And like I said, we revisit it on a regular basis and sometimes we add to it and we discover more treasures in the treasure box of other issues to work on. So as we were putting together our jail reentry coordination program to begin with, we also realized that we definitely want our people not to come into our facility. And so as we're building it, we were also building our pre-arrest deflection intercept one as well.

In Yavapai, we've put together a pretty robust crisis intervention team training that happens a couple times a year on either side of the county, inviting multiple entities to participate in that. We do mental health first aid training for law enforcement and first responders. We've put together a couple different workshops for identifying people with autism and then really trying to strengthen our mobile crisis teams, our crisis stabilization unit, our civil commitment process and how that can work alongside with law enforcement and the court system, 'cause, of course, as I said, we all speak a lot of different languages. So back in the end of 2016, Yavapai County Sheriff's Office received a Bureau of Justice Administration Mental Health-Criminal Justice collaboration grant. And with that, the sheriff put together a post-arrest diversion program along with that strengthening the pre-arrest, diversion and deflection.

And through that grant, since we had to do an evaluation and we partnered and collaborated with the Wellington Corporation and Jane Dowling there who started us off on this journey of our cross-system recidivism tracking database. And it has grown significantly throughout the years as a new idea has come up and a new idea has emerged. And currently, this database is on the FileMaker system and it's hosted by Productive Computing. And I have explained to the world that now we have ourselves the Taj Mahal on stilts, because we have just grown and grown and grown and added a ton of data into this database. But I'm gonna spend my portion with you this morning to describe what it is that we're collecting, what it looks like what we're collecting and what we've done trying to think through the future in order to rebuild this database in a way that the counties across Arizona, we have 15 counties in our state, how they could use the same platform, the same basis in order to build out their reentry coordination programs along with their pre-arrest deflection programs.
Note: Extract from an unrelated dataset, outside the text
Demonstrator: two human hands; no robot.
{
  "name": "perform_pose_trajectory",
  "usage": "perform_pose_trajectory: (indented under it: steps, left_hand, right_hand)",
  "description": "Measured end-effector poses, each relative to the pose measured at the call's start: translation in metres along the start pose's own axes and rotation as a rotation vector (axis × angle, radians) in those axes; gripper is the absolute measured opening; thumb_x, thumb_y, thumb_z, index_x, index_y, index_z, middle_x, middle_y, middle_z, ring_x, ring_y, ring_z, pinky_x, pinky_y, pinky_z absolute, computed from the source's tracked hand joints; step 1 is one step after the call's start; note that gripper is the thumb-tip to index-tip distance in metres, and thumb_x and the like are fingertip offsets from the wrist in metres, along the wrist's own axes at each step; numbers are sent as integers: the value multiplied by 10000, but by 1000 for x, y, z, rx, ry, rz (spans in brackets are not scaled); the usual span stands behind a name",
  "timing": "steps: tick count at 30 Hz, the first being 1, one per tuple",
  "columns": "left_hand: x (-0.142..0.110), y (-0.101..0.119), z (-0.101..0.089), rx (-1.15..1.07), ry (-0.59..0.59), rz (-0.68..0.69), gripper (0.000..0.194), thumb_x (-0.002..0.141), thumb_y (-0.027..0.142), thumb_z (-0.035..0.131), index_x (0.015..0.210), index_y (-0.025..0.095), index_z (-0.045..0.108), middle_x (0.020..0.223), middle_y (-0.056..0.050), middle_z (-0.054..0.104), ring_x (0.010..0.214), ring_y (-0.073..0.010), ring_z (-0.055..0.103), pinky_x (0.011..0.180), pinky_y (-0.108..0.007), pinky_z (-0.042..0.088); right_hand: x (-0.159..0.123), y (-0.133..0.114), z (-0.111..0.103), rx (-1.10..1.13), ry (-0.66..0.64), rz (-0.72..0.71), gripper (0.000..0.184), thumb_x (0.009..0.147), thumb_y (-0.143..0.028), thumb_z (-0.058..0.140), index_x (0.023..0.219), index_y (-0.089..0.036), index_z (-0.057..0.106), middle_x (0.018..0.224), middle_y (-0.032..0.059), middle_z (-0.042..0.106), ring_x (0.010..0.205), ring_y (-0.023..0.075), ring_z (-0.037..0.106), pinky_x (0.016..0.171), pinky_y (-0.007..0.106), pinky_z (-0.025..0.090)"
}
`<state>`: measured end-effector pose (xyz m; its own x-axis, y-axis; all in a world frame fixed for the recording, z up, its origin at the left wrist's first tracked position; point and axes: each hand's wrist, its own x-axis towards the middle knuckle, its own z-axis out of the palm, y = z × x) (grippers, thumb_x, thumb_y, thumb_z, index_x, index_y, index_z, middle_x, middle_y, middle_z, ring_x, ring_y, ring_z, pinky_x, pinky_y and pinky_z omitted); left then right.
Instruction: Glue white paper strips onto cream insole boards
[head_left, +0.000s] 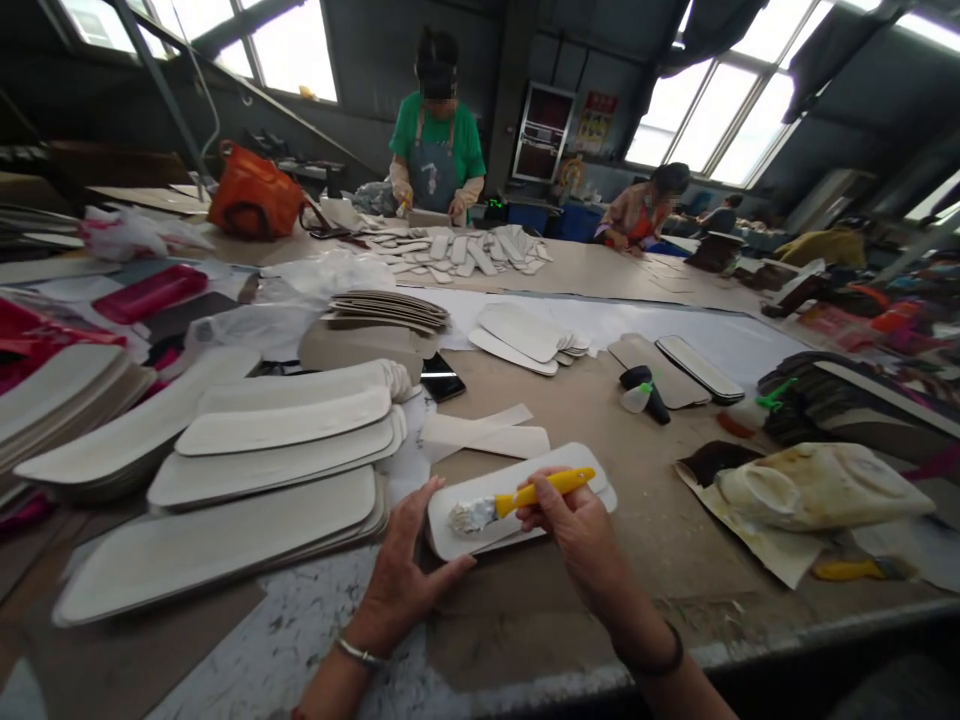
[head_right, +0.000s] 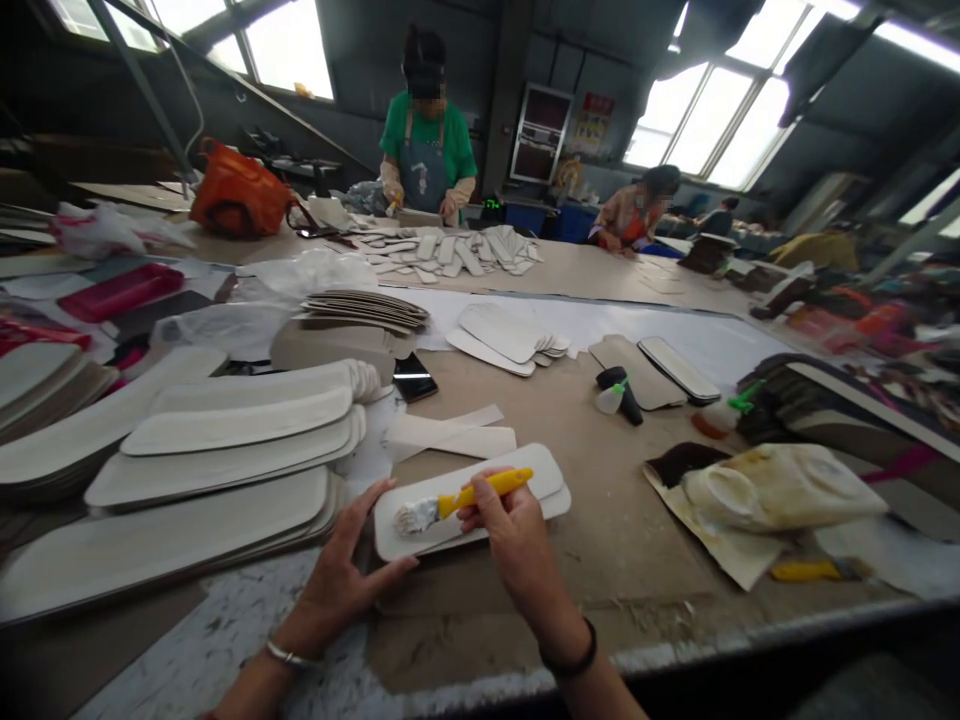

How do we really build this into something that is beneficial for all who utilize it? So our system has the three core sections to it. We have that piece prior to coming into jail, the pre-arrest deflection, we have in our jail and processing as we're working with people who are incarcerated currently. And then we have the portion as the person's getting released and then also, we've worked with our behavioral health providers asking them to incorporate post-release information into the system as well so that we can ensure that our program is working effectively and that our treatment providers also have access to the information that our coordinators had received from this individual while the person was here and a lot of the notes and the coordinating that we had done while the time the person was incarcerated with us. So I'm gonna give you some screenshots for what our system looks like at this time. This is the pre-arrest deflection portion and we have five dispatch agencies throughout Yavapai that, like I said, work with the 12 law enforcement agencies that we have.

So we have asked the dispatch to input information when law enforcement has had contact with an individual in the community and that individual did not come into jail, was not booked in, but something related to behavioral health happened. Whether the law enforcement agency gave the person a crisis number and a referral list and left them to be, whether they had a warm handoff to a mobile crisis team, if they took them to the hospital or into the crisis stabilization unit for a civil commitment process, if they could add some information in there, because this database then can be used later if law enforcement comes across the same subject and says, huh, I have a funny feeling that there's probably something more going on with this individual and they look up Beya Thayer and dispatch can say, yeah, over in Prescott PD three weeks ago, Beya had mobile crisis meet them or Prescott PD had mobile crisis meet Beya and hopefully that will inspire law enforcement to then reach back out to mobile crisis instead of making an arrest if they feel that that is appropriate. Also this information then is available if the individual does ever get booked into jail. Inmate services can see, oh, Beya has had previous contact for a civil commitment, so let me find out who that agency was, if there was, what happened at the end of that and try to pull that agency back in in order to coordinate care while that subject is in jail.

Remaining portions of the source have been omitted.